Lo extrañamos. Por superstición  dejamos vedado el sitio para juegos y alguno, piadosamente, clavó una crucecita de madera entre los yuyales como despedida. Los padres, amarillos de tanto llorar, se fueron olvidando de a poco. Tuvieron otro hijo; una nena florida y negruzca que casi no hablaba pero era bonita: la sentaban a ver pasar los trenes y todos jugábamos con ella, creyendo ver en sus ojos, los ojos de nuestro11, el Chino Ortúzar, hijo de vascos o moros, de gallegos tropezones y laburantes. Cerca de las vacas del borde del campo, con cerdos a los que alimentaban; el olor a fuego de yuyos, y el potente olvido con que brevemente, para nuestro disgusto le ofrendaron a su hijo tan amado, el pibe, el 11 de nuestro cuadro. Lo reemplazamos con  Guevara, un flaquito avaro, muy morfón, que tiraba caños hasta la insoportabilidad y recibía patadas fieras de sus marcadores y que por eso, por su vanidad de hábil antisolidario, nunca recibió ayuda de nuestra parte. Se fue enojado y rengueando una tarde. Luego vino otro, más morfón que el anterior y al que echamos por intentar meterse por dentro, como un volante, no ya como el clásico 11.

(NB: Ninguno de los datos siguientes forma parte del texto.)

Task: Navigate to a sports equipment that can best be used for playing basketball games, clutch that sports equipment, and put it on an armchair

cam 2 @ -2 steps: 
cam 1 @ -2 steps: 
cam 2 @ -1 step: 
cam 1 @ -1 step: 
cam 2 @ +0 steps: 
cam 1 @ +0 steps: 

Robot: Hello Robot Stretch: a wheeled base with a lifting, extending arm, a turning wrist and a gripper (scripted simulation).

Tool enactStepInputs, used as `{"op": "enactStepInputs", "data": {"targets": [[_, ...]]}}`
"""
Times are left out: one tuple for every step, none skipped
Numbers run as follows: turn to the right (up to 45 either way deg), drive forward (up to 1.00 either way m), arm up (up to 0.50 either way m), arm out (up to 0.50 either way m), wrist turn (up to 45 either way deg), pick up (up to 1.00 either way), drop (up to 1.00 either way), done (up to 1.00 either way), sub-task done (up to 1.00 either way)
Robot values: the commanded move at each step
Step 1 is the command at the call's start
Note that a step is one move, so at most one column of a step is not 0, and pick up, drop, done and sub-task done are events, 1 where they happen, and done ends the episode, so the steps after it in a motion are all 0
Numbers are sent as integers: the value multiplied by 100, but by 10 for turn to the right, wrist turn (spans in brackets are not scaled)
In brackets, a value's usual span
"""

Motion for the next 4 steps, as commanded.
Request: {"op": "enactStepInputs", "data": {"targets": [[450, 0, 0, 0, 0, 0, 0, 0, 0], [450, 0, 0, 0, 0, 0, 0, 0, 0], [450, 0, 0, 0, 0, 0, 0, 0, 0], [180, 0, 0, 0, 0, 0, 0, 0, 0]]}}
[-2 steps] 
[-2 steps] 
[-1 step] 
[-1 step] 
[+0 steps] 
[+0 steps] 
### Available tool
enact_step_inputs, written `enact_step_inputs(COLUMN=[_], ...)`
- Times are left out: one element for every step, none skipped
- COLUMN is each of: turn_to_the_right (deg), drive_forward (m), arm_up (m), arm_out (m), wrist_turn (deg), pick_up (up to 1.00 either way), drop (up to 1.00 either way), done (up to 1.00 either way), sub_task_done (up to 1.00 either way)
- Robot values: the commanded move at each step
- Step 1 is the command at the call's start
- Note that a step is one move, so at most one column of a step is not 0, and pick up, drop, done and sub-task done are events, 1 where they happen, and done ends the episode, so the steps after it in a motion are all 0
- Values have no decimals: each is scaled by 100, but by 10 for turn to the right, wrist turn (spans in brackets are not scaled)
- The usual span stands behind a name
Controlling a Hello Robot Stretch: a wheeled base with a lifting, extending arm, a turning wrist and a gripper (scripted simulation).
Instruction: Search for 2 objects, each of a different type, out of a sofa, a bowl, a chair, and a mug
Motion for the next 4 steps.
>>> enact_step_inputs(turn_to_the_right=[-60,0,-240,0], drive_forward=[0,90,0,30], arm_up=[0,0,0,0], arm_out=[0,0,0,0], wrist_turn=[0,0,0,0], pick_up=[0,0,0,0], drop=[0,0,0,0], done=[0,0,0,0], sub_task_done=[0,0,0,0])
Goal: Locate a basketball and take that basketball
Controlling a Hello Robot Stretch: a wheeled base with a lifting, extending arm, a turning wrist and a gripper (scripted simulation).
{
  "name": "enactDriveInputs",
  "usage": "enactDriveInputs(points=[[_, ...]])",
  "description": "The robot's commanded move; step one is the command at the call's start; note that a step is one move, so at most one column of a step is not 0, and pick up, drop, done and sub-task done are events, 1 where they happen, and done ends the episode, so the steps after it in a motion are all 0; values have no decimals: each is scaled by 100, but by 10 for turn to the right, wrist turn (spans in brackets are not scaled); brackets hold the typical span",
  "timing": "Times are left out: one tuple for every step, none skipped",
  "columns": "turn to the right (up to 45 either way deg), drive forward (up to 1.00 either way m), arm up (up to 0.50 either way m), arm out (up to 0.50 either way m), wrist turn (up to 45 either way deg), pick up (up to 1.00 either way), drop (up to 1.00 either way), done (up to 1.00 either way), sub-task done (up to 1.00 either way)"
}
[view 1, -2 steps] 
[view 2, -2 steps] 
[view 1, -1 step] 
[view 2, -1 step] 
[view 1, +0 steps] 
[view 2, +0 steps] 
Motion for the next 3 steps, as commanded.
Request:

Entonces, amigos, ocurrió, empezó a suceder aquello: cada cual que ocupaba su puesto desaparecía, como si no se soportara la gravedad del número 11 en la espalda, como si pesara una maldición sobre ese andarivel. Yo no era, amigos, un valiente, más bien un tipo preocupado por los poderes maléficos que acechaban en los yuyales. Pedí jugar de puntero izquierdo y empecé allí, a pesar de ser diestro, y créanme que lo  que les cuento es la pura verdad: un viento, algo así como un empuje en el centro de mi pecho, empecé  a sentir cada vez que corría por la zona. Un calor de correr, una sed de saltar, de gambetear las nubes me entraba.

Franchi, de un codazo, me dejó sentado de culo en medio de un amistoso “Ey, pará….che, le recriminé”. El otro me semblanteó con pavor: “!Saquémoslo a éste, se está volviendo loco, habla solo y solo corre y corre!”

Tenía razón. Nos habíamos dado cuenta que el puesto del 11 estaba embrujado, por eso de la libertad y el desatino, la gambeta y la soledad de arremeter siempre al borde de la raya, eternamente solos, dando la pelota al medio del área, disparando al arco, matando a voleas. Entendimos todo rápidamente: la liberación tiene un precio altísimo. Nunca más jugamos con  un 11. La otra tarde, andando por barrio Rucci, me pareció verlo a Ortúzar ya crecido pero quiero creer que se lo llevó el Mal Viento de los Zurdos hacia algún  abismo de izquierdos, hacia alguna raya donde la locura habita y se empeña en atraerte con jueguitos, sombreros y chanfles al ángulo. Sentido común, que le dicen. La peor de las muertes para un zurdo.